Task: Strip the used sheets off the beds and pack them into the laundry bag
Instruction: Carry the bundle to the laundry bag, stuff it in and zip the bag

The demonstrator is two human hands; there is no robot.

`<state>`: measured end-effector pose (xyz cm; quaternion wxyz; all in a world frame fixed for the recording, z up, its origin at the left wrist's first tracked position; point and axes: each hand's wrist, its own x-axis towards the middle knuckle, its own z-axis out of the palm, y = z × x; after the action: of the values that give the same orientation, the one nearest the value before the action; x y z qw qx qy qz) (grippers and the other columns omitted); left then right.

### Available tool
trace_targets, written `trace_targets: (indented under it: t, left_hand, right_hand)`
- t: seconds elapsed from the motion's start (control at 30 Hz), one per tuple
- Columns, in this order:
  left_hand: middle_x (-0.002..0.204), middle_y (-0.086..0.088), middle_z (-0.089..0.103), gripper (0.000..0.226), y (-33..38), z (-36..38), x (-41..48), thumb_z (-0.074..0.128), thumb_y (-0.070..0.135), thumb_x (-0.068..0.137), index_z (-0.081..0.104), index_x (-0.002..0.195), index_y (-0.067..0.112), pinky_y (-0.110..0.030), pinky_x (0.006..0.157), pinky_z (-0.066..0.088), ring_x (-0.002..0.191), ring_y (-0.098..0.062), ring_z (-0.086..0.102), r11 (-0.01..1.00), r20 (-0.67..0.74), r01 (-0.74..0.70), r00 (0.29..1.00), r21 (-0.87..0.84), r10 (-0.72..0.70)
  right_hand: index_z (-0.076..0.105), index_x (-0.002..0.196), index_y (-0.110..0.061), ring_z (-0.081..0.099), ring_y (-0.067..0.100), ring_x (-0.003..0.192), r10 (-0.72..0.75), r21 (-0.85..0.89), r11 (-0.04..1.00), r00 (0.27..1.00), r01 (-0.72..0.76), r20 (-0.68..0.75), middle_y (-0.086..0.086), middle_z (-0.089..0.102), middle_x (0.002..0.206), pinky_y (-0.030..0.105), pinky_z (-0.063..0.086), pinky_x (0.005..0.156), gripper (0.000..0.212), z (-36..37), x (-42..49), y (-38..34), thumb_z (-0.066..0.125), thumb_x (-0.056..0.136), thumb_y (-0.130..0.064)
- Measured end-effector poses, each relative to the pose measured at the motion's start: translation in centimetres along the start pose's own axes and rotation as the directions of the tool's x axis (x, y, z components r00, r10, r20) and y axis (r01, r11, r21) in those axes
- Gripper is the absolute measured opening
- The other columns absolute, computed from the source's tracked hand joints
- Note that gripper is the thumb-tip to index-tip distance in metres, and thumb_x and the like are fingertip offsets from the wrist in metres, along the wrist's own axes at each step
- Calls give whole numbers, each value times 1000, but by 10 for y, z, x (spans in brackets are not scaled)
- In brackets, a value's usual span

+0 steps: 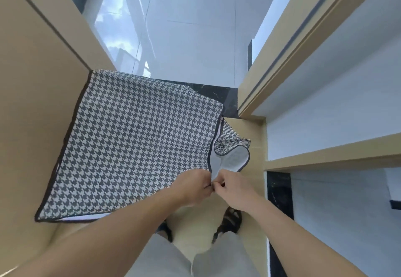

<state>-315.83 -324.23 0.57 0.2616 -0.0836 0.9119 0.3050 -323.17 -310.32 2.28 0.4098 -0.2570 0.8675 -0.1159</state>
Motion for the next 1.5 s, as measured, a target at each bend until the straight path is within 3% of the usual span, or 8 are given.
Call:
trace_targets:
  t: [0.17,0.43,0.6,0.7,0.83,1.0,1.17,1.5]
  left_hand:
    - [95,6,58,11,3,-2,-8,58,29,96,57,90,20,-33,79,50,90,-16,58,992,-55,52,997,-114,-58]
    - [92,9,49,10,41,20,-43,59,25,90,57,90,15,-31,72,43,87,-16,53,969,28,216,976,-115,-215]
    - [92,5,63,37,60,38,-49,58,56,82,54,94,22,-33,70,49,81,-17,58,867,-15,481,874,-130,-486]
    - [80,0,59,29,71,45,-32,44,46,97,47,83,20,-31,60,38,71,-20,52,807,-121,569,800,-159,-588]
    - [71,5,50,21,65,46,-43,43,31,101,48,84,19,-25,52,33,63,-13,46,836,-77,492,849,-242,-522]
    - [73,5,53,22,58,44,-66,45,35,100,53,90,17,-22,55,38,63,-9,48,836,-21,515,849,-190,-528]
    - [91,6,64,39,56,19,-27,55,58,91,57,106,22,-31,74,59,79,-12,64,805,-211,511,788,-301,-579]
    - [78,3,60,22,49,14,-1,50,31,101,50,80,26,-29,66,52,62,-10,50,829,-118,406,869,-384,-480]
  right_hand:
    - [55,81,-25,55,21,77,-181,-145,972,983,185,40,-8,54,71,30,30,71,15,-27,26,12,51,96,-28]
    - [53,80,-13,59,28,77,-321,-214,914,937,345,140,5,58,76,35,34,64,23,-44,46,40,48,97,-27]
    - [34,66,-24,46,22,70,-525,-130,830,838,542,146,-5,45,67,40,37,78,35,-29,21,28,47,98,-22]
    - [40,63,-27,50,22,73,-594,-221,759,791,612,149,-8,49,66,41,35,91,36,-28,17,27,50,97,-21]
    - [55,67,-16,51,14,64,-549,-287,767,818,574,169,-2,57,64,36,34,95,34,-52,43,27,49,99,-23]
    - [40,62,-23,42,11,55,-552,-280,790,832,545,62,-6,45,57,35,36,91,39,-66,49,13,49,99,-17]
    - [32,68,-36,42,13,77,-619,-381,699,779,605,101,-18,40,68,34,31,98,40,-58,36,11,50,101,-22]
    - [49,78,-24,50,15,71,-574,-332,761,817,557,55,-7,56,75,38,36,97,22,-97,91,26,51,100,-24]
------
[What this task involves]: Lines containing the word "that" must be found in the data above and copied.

[Output of the exercise]:
`<state>`: measured end-effector pose (xyz cm; quaternion wxyz; all in a world frame fixed for the recording, z up, its origin at the left wrist's first tracked position; point and axes: each hand's wrist, its own x-axis towards the middle knuckle, its own z-axis out of the palm, y = z × x; after the action: of the values that give the same orientation, the one nearest the value before the action; x y z qw qx qy qz) (grippers and the other columns omitted); left then right.
- Note that gripper is the thumb-tip to index-tip distance in metres, and thumb_x and the like are fingertip offsets from the wrist in metres, along the wrist's own axes at each step

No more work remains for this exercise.